**Exercise description**
Write the listing out once more, with every line exactly as it stands.

**Raw data**
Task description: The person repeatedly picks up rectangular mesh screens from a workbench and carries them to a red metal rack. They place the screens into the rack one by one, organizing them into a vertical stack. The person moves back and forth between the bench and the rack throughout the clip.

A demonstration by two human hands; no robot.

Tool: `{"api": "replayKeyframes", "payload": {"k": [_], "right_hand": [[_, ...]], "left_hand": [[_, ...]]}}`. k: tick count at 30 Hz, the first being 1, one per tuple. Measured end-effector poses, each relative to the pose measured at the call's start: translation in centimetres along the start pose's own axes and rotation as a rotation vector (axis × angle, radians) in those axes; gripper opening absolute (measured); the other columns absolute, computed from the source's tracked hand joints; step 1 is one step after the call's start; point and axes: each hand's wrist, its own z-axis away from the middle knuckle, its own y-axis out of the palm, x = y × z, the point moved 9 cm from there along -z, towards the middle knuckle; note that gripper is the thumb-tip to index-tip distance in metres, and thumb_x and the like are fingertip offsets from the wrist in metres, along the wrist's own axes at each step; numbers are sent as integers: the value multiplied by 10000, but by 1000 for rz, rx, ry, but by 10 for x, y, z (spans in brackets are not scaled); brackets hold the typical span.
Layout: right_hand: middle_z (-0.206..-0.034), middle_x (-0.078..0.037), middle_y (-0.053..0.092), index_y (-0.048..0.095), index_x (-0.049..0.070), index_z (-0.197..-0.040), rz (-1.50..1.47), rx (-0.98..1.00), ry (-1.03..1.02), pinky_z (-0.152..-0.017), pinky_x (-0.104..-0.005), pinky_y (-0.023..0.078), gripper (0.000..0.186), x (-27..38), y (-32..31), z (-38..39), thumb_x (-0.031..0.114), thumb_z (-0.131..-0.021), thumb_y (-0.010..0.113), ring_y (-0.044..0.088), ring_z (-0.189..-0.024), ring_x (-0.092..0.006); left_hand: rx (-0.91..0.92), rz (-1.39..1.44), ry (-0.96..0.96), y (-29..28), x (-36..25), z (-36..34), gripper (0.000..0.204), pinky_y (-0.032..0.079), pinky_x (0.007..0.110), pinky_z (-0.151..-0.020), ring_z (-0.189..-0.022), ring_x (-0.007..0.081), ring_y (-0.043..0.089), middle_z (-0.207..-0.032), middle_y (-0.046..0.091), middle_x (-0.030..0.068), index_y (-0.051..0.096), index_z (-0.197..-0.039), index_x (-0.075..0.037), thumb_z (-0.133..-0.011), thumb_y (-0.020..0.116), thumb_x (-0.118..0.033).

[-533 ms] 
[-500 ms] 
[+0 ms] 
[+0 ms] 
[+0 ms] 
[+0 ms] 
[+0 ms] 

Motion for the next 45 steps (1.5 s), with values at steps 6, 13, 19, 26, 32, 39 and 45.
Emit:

**Exercise output**
Task description: The person repeatedly picks up rectangular mesh screens from a workbench and carries them to a red metal rack. They place the screens into the rack one by one, organizing them into a vertical stack. The person moves back and forth between the bench and the rack throughout the clip.

A demonstration by two human hands; no robot.

Tool: `{"api": "replayKeyframes", "payload": {"k": [_], "right_hand": [[_, ...]], "left_hand": [[_, ...]]}}`. k: tick count at 30 Hz, the first being 1, one per tuple. Measured end-effector poses, each relative to the pose measured at the call's start: translation in centimetres along the start pose's own axes and rotation as a rotation vector (axis × angle, radians) in those axes; gripper opening absolute (measured); the other columns absolute, computed from the source's tracked hand joints; step 1 is one step after the call's start; point and axes: each hand's wrist, its own z-axis away from the middle knuckle, its own y-axis out of the palm, x = y × z, the point moved 9 cm from there along -z, towards the middle knuckle; note that gripper is the thumb-tip to index-tip distance in metres, and thumb_x and the like are fingertip offsets from the wrist in metres, along the wrist's own axes at each step; numbers are sent as integers: the value multiplied by 10000, but by 1000 for rz, rx, ry, but by 10 for x, y, z (spans in brackets are not scaled); brackets hold the typical span.
Layout: right_hand: middle_z (-0.206..-0.034), middle_x (-0.078..0.037), middle_y (-0.053..0.092), index_y (-0.048..0.095), index_x (-0.049..0.070), index_z (-0.197..-0.040), rz (-1.50..1.47), rx (-0.98..1.00), ry (-1.03..1.02), pinky_z (-0.152..-0.017), pinky_x (-0.104..-0.005), pinky_y (-0.023..0.078), gripper (0.000..0.186), x (-27..38), y (-32..31), z (-38..39), thumb_x (-0.031..0.114), thumb_z (-0.131..-0.021), thumb_y (-0.010..0.113), ring_y (-0.044..0.088), ring_z (-0.189..-0.024), ring_x (-0.092..0.006); left_hand: rx (-0.91..0.92), rz (-1.39..1.44), ry (-0.96..0.96), y (-29..28), x (-36..25), z (-36..34), gripper (0.000..0.204), pinky_y (-0.032..0.079), pinky_x (0.007..0.110), pinky_z (-0.151..-0.020), ring_z (-0.189..-0.022), ring_x (-0.007..0.081), ring_y (-0.043..0.089), middle_z (-0.207..-0.032), middle_y (-0.046..0.091), middle_x (-0.030..0.068), index_y (-0.051..0.096), index_z (-0.197..-0.039), index_x (-0.075..0.037), thumb_z (-0.133..-0.011), thumb_y (-0.020..0.116), thumb_x (-0.118..0.033).

[-533 ms] 
[-500 ms] 
[+0 ms] 
[+0 ms] 
[+0 ms] 
[+0 ms] 
[+0 ms] 

Motion for the next 45 steps (1.5 s), with values at steps 6, 13, 19, 26, 32, 39 and 45.
Emit:

This output is complete as it stands.